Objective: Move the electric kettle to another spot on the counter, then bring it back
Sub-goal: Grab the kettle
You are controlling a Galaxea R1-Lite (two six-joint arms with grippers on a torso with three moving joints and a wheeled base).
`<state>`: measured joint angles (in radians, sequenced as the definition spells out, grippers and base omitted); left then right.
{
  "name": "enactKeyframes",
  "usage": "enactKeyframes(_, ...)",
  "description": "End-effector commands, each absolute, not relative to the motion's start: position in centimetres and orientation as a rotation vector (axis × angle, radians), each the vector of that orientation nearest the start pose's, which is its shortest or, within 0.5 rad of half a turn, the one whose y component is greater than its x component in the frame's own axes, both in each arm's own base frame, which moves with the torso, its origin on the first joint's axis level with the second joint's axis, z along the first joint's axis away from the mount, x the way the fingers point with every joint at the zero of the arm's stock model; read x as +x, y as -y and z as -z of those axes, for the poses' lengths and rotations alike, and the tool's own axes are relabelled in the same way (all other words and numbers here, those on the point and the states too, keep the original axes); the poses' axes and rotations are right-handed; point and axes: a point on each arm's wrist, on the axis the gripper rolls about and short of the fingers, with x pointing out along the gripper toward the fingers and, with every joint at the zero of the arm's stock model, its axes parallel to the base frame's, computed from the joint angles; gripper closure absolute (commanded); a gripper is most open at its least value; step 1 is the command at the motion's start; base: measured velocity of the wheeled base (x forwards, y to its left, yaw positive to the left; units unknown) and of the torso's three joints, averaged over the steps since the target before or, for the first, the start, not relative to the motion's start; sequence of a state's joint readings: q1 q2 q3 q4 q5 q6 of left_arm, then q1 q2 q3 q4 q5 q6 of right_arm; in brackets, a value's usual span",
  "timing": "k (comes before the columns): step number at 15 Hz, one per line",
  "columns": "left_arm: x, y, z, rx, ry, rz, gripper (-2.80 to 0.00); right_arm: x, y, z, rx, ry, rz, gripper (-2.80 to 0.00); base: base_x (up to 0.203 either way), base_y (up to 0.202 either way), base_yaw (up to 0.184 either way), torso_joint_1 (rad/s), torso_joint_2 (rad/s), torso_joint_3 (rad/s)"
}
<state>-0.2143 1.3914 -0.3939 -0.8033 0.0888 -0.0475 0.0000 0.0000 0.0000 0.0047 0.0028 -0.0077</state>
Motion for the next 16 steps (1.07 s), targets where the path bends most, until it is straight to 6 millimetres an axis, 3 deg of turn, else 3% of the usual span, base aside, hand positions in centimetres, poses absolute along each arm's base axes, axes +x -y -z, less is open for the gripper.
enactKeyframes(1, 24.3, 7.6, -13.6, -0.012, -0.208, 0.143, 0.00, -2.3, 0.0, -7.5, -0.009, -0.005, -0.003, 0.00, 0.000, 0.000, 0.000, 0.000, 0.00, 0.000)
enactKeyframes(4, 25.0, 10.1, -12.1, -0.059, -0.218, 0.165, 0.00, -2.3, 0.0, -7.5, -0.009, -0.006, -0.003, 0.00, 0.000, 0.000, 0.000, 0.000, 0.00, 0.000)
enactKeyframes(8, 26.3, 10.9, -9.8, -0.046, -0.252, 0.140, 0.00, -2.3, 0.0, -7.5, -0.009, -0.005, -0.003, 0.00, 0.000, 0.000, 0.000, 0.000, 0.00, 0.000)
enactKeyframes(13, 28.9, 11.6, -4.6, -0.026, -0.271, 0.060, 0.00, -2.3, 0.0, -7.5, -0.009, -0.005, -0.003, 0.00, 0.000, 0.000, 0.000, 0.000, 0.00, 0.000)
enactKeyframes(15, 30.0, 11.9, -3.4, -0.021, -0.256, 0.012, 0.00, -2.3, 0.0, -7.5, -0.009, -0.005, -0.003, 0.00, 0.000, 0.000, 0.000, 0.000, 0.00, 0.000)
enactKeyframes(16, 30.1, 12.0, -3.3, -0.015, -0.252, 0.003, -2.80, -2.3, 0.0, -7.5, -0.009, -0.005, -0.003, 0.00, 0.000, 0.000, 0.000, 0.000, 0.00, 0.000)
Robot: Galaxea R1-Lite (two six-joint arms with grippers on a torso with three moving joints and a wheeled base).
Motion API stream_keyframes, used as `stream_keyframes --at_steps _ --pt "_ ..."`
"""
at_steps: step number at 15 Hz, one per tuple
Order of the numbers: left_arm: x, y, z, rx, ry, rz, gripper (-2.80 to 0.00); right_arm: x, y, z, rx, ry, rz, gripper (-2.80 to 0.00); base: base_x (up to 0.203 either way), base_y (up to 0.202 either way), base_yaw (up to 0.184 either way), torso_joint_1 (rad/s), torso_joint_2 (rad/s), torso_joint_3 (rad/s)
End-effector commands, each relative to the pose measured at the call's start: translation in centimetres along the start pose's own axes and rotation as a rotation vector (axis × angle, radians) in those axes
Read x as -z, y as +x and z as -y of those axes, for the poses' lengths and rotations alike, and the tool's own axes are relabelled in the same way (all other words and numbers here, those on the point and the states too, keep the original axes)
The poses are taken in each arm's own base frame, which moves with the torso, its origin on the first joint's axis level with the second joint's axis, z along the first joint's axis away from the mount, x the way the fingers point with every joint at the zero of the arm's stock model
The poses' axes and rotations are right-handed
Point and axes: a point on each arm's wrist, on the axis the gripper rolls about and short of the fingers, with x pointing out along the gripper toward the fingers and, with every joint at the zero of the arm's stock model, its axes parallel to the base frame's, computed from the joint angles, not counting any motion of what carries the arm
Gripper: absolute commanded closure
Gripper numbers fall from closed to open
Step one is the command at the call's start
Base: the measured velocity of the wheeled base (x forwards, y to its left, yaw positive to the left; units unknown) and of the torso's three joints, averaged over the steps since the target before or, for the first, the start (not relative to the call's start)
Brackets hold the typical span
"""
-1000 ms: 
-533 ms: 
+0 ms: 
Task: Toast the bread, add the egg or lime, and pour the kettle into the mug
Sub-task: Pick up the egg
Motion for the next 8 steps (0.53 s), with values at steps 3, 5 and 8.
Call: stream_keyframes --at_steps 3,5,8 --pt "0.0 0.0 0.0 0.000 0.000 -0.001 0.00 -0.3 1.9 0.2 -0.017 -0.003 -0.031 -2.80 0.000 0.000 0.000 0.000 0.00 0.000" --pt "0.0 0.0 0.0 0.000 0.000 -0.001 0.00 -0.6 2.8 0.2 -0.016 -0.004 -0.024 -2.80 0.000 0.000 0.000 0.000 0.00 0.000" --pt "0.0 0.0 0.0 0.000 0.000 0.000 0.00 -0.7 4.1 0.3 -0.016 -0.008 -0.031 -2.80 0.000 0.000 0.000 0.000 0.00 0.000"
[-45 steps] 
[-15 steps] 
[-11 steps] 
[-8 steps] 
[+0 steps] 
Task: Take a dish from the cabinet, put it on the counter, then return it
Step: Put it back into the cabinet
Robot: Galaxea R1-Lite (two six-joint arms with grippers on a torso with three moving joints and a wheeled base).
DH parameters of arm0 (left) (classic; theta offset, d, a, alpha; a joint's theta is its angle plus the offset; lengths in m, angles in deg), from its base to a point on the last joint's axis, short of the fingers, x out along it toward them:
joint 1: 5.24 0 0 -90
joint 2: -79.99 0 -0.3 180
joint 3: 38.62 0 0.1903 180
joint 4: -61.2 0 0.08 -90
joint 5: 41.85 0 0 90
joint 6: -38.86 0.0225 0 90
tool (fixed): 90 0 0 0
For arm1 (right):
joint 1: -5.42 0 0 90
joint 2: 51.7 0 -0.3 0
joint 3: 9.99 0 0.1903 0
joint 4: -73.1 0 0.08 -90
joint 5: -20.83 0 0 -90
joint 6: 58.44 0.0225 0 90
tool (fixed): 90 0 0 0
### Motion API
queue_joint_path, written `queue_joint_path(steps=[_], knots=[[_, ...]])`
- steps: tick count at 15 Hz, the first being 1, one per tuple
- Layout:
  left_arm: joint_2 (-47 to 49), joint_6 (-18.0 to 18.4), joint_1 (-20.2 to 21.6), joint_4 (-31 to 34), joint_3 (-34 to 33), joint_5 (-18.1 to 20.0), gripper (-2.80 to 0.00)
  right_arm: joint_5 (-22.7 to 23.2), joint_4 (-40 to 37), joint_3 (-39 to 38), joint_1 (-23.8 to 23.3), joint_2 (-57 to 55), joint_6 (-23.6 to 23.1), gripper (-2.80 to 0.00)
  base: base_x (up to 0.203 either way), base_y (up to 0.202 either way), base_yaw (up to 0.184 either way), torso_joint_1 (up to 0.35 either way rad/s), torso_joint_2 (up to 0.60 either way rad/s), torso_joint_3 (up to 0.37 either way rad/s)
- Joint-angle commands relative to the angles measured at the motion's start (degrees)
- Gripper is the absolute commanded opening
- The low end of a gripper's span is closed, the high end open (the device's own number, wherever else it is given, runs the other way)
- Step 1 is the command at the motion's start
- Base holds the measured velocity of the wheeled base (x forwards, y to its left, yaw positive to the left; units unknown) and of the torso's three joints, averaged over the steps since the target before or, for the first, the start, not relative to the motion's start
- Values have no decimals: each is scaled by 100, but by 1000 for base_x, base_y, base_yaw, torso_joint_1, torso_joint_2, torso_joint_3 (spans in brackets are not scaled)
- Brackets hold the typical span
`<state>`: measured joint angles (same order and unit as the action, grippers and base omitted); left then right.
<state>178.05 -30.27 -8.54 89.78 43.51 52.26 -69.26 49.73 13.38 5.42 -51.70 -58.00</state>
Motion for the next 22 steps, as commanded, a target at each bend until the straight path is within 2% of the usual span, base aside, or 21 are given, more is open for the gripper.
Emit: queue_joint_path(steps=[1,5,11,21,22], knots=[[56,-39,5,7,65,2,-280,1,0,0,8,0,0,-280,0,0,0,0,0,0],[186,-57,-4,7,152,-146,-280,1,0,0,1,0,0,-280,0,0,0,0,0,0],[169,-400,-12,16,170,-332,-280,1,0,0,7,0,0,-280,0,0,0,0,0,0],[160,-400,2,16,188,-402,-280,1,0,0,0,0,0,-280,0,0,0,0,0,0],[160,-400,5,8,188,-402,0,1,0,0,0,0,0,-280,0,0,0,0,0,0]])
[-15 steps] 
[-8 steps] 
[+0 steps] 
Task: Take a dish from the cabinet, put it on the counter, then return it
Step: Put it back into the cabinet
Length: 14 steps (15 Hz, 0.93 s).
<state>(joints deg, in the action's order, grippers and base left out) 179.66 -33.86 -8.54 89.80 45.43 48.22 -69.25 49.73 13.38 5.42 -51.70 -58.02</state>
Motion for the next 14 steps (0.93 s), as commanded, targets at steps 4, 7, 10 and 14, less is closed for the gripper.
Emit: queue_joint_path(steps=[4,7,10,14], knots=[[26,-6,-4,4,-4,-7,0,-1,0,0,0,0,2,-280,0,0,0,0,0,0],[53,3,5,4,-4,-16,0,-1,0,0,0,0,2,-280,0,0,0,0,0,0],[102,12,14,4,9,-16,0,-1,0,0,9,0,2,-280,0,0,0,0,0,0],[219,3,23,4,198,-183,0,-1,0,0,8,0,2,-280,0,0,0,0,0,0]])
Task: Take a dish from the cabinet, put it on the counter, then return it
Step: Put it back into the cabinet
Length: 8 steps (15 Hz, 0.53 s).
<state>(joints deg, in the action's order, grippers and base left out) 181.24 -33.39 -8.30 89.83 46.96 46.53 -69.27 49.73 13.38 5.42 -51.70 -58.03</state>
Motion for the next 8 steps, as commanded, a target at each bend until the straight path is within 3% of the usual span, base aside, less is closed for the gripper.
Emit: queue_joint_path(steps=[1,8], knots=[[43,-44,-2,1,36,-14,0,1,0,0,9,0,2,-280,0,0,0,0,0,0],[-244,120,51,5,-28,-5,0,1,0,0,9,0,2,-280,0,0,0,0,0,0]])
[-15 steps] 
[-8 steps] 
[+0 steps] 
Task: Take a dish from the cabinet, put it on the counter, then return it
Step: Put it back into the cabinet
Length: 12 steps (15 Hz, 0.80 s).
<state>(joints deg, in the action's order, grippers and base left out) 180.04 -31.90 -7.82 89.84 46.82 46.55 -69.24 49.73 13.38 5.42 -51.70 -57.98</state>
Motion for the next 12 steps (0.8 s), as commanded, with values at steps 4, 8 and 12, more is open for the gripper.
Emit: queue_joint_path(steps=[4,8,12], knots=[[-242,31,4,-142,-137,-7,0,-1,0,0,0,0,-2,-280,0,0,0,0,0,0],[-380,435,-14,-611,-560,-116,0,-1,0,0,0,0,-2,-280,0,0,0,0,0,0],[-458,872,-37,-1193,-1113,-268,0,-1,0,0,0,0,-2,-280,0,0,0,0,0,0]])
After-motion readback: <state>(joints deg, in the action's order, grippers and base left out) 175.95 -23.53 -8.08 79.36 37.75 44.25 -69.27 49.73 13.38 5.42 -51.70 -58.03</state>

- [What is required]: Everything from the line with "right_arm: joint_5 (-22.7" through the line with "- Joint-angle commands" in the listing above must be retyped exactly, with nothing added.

- [Exercise result]:
  right_arm: joint_5 (-22.7 to 23.2), joint_4 (-40 to 37), joint_3 (-39 to 38), joint_1 (-23.8 to 23.3), joint_2 (-57 to 55), joint_6 (-23.6 to 23.1), gripper (-2.80 to 0.00)
  base: base_x (up to 0.203 either way), base_y (up to 0.202 either way), base_yaw (up to 0.184 either way), torso_joint_1 (up to 0.35 either way rad/s), torso_joint_2 (up to 0.60 either way rad/s), torso_joint_3 (up to 0.37 either way rad/s)
- Joint-angle commands relative to the angles measured at the motion's start (degrees)

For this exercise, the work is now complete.